Переплетение имперского и монархического концептов в обосновании политических процессов, протекавших на Британских островах и в Западной Европе – в целом, обусловливало отсутствие, в конечном счете, четкого разграничения между тем, чем следовало руководствоваться при определении этих двух форм политических образований. Попытки некоторых исследователей увидеть в теоретических конструкциях авторов XIV–XVII веков подобие современного представления, разграничивающего два элемента политической системы – форму правления (монархия) и форму государственного устройства (империя) – навряд ли могут оказаться оправданными.

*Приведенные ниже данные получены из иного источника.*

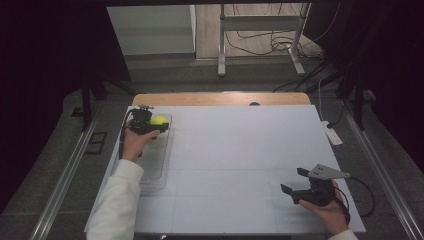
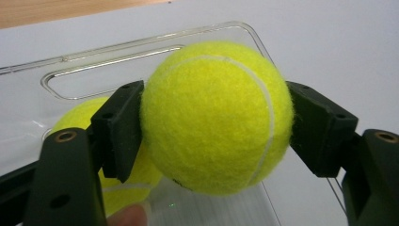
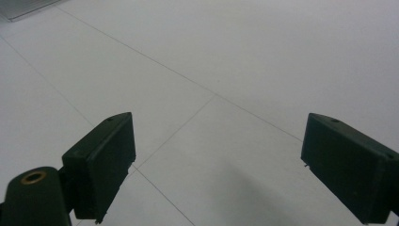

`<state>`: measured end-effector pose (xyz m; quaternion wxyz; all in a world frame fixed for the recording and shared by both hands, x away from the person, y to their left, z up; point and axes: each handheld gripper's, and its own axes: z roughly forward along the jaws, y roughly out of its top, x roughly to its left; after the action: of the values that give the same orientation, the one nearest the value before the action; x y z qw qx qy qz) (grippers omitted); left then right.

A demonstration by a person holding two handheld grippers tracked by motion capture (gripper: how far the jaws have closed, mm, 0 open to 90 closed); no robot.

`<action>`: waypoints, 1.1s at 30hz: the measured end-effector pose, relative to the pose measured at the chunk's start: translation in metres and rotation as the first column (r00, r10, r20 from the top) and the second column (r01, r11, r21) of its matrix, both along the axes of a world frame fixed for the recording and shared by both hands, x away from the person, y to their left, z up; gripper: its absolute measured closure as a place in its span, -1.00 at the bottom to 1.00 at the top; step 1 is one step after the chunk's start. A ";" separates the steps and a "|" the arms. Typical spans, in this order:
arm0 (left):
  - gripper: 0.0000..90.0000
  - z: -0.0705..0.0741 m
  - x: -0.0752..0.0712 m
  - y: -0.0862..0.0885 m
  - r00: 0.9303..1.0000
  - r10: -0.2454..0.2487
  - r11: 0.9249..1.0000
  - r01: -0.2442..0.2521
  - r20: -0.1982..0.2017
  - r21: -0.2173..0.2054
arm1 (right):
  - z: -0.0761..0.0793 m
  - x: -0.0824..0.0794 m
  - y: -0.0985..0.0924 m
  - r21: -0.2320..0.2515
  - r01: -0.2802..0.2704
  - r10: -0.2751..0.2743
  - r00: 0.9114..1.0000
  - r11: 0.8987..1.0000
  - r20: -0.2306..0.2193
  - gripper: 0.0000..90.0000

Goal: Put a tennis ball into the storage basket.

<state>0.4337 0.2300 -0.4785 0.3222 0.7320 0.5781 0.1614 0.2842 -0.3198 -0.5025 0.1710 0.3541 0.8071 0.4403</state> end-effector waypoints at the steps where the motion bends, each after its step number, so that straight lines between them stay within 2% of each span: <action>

Хотя стремление разделять сумму определений, обозначавших «интенсивность» верховной власти и ее «протяженность», несомненно, приближали европейскую мысль этого времени к открытию их современных значений.
Ограниченность инструментальной базы подобных построений определялась не только отсутствием оригинальных решений, сближающим тем самым аргументацию позднесредневековых авторов с античной (греко-римской), но и отношением к самому предмету полемики. Речь идет о том, что в подавляющем всякую вариативность рассуждений контексте политическая организация средневековых обществ по-прежнему отождествлялась современниками со спецификой организации верховной власти. При этом позднесредневековых интеллектуалов, не выделявших еще собственно институциональной природы любого типа политических образований, прежде всего, интересовали этические, а затем правовые аспекты функционирования властных отношений. В этом смысле предметом многочисленных спекуляций оказывались персонифицированные в личности правителя добродетели (позитивный аспект полемики) и недостатки (негативный аспект полемики), а также рассуждения вокруг легитимности самого правления.

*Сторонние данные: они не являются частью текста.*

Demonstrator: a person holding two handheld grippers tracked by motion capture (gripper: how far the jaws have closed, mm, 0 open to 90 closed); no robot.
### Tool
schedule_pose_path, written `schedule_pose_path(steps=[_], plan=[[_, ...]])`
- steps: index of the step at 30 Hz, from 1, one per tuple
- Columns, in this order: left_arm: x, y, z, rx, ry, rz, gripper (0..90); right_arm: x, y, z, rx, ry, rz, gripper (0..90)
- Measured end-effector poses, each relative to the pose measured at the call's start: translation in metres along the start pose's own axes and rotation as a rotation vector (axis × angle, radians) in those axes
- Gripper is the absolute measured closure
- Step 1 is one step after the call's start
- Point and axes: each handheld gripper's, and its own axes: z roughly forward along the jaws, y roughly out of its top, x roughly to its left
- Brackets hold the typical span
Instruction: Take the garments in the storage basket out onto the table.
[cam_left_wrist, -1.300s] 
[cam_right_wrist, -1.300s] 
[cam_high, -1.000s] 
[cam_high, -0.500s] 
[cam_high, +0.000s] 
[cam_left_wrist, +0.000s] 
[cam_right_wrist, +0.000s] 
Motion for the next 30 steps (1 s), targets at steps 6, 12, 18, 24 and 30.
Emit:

Этическая природа верховной власти подразумевала наличие или отсутствие трансформированных христианством, но уже известных греко-римской культуре добродетелей и достоинств. Легитимность правления напрямую увязывалась либо с античной политической традицией, либо с ее уже средневековыми преемниками; определенное значение сохраняли сугубо династические связи. Используемые доказательства как этического, так и правового характера в своих исходных значениях, повторяя цицероновские, а позднее – аристотелевские формулы и определения, оказывались насквозь имперскими.